Virenkrieg wird immer verwirrender

Die Nachwehen des Wurms "Mydoom" werden immer unübersichtlicher: Während mit "Mitglieder-H" bereits der vierte Virus gesichtet wurde, der auf den Spuren von "Mydoom" Rechner befällt, kommt jetzt auch noch eine Variante des "Nachi"-Wurms [auch "Welchi" genannt] dazu, der im letzten Jahr als "Reparatur"-Virus bekannt wurde.
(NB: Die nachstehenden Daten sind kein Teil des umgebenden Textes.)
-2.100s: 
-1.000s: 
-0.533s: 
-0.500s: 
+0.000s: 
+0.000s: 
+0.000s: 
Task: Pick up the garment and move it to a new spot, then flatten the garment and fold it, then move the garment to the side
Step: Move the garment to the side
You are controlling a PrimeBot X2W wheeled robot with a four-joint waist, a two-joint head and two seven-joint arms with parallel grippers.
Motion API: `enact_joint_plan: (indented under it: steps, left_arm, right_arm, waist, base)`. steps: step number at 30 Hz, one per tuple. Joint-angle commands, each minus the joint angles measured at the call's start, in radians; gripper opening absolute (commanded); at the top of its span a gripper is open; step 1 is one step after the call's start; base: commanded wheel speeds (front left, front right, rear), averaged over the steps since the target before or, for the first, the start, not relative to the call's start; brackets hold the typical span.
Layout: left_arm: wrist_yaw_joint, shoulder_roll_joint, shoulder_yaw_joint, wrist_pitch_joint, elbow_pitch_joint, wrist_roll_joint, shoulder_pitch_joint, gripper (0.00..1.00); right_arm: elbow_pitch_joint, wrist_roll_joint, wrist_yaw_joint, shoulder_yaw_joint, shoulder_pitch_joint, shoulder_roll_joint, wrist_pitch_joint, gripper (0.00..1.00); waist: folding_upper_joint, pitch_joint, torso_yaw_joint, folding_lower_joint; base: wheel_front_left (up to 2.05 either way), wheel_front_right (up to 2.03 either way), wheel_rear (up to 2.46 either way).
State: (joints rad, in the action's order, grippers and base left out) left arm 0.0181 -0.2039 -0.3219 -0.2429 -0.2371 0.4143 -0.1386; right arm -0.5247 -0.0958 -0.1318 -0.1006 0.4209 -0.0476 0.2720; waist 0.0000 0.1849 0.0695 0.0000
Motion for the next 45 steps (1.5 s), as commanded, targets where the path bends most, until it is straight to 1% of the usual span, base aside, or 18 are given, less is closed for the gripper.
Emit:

"Nachi" hatte im August 2003 Schlagzeilen gemacht, weil er Rechner von "Blaster"-Würmern "befreite" und einen Microsoft-Patch installierte. Dieser soll die Lücke schließen, die zuvor "Blaster" und auch "Nachi" selbst ausgenutzt hatten, um die Rechner zu befallen.

Zu viel guter Wille

"Nachi" hat allerdings als "Anti-Wurm" erhebliche Schäden angerichtet, sodass die Unterscheidung zu den "Mydoom"-Nachfolgern "Doomjuice" [bereits in zwei Varianten], "Deadhat" und "Mitglieder-H" schwer fällt.

Diese Schädlinge löschen zwar auch jeweils den Originalwurm, installieren aber anschließend neue Schadensroutinen bzw. öffnen neue Ports für weitere Angriffe.